Whatever may have been Charles’ subjective intent with respect to the language of paragraphs two and eleven of the agreement, he there clearly and expressly obligated himself, his “heirs, executors and representatives” to pay the plaintiff the specified sum monthly so long as she remained unmarried. The provision clearly and unequivocally imposed upon his estate, and upon the defendant as executrix, the obligation to continue posthumously the periodic payments. Aside from a provi*151sion that Charles should pay his wife $3000 within five days, only in these two paragraphs of the agreement was such language used and in no other provisions did Charles bind his estate to fulfill specific obligations thereunder. “It has been held without exception that where a separation agreement provides for the continuation of payments to the wife after the death of the husband, the right of the wife to receive the payments after the husband’s death is not affected by an intervening divorce decree which either incorporates the former agreement or substantially provides for such payments in accordance therewith.” Note, 147 A.L.R. 708, 709; 2 Nelson, Divorce and Annulment (2d Ed.) § 14.63; Clark, Domestic Relations § 14.9; 24 Am. Jur. 2d, Divorce and Separation, §642; note, 39 A.L.R.2d 1406, 1414 § 5 [a]; 27A C.J.S. 1070-71, Divorce, § 234; see International Trust Co. v. Liebhardt, 111 Colo. 208, 139 P.2d 264, 147 A.L.R. 700; Flicker v. Chenitz, 55 N.J. Super. 273, 150 A.2d 688; cf. Harrison v. Union & New Haven Trust Co., 147 Conn. 435, 162 A.2d 182; Lasprogato v. Lasprogato, 127 Conn. 510, 514-15, 18 A.2d 353; Welsh v. Welsh, 4 Conn. Sup. 470, 473; note, 63 Harv. L. Rev. 337, 338.
We conclude that the separation and property settlement agreement as incorporated into the divorce decree bound the decedent and his estate to make the specified monthly payments to the plaintiff so long as she lived and remained unmarried, and that the trial court was in error in concluding otherwise.
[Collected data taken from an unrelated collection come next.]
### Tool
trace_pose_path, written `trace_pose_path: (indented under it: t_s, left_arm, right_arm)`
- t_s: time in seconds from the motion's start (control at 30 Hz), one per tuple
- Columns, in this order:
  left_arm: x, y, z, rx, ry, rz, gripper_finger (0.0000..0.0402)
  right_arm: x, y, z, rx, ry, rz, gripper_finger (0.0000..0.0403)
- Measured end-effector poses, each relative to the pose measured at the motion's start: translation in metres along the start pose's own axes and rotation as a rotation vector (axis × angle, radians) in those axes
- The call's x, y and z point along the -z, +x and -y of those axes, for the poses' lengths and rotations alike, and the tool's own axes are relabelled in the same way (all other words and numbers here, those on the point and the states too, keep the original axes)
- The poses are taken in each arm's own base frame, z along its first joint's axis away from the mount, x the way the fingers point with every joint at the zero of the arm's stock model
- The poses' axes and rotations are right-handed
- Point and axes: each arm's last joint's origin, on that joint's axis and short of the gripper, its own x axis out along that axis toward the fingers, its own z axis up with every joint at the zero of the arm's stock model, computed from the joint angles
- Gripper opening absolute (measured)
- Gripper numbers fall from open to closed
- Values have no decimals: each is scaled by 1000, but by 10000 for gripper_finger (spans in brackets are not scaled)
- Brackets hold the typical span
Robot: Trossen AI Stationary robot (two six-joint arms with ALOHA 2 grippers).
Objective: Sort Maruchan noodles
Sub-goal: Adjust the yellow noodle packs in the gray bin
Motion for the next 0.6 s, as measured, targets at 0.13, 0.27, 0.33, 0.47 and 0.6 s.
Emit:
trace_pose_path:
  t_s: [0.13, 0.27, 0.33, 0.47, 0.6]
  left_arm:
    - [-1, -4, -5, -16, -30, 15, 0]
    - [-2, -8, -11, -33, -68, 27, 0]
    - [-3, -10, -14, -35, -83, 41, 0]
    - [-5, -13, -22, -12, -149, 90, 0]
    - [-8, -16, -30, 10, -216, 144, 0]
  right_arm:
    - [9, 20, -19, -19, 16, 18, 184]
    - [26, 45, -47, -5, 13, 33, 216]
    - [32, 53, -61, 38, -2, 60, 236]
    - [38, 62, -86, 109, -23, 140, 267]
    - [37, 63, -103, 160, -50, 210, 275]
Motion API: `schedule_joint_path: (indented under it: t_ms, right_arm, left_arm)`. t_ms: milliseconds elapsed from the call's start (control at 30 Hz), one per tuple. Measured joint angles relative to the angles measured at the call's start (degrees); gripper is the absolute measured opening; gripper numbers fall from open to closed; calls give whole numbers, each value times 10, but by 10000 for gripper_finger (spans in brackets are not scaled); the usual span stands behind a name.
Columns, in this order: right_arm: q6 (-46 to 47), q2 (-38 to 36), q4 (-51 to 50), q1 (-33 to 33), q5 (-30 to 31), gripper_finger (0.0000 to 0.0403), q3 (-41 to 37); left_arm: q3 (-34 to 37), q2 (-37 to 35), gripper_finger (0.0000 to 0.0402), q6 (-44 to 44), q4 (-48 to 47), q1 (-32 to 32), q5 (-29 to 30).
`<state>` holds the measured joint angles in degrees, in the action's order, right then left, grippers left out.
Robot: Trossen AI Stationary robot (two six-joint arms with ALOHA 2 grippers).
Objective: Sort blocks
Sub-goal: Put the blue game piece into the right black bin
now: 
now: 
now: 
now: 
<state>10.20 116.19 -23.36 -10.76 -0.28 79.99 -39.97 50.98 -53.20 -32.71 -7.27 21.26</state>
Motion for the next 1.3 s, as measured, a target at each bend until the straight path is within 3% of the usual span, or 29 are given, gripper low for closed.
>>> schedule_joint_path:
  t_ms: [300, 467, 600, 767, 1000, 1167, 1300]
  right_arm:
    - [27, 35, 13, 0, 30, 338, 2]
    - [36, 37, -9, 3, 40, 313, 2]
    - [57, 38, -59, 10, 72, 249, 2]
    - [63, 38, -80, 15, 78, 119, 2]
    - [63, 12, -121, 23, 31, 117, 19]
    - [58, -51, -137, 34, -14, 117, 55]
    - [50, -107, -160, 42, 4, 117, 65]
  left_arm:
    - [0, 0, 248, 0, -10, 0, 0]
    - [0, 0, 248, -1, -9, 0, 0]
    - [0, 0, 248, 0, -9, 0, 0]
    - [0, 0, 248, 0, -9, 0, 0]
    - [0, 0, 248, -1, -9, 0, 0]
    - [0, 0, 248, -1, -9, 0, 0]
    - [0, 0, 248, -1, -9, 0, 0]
There is error, the judgment is set aside and the case is remanded to the Superior Court with direction to issue a declaratory judgment that the estate *152of Charles W. McDonnell is obligated to pay the sum of $350 per month to the plaintiff pursuant to the judgment of the court dated October 10, 1946, and so long as she remains unmarried, and render judgment for the plaintiff for an amount equal to $350 per month from September, 1971, to the date of the judgment with costs and interest from that date.
In this opinion the other judges concurred.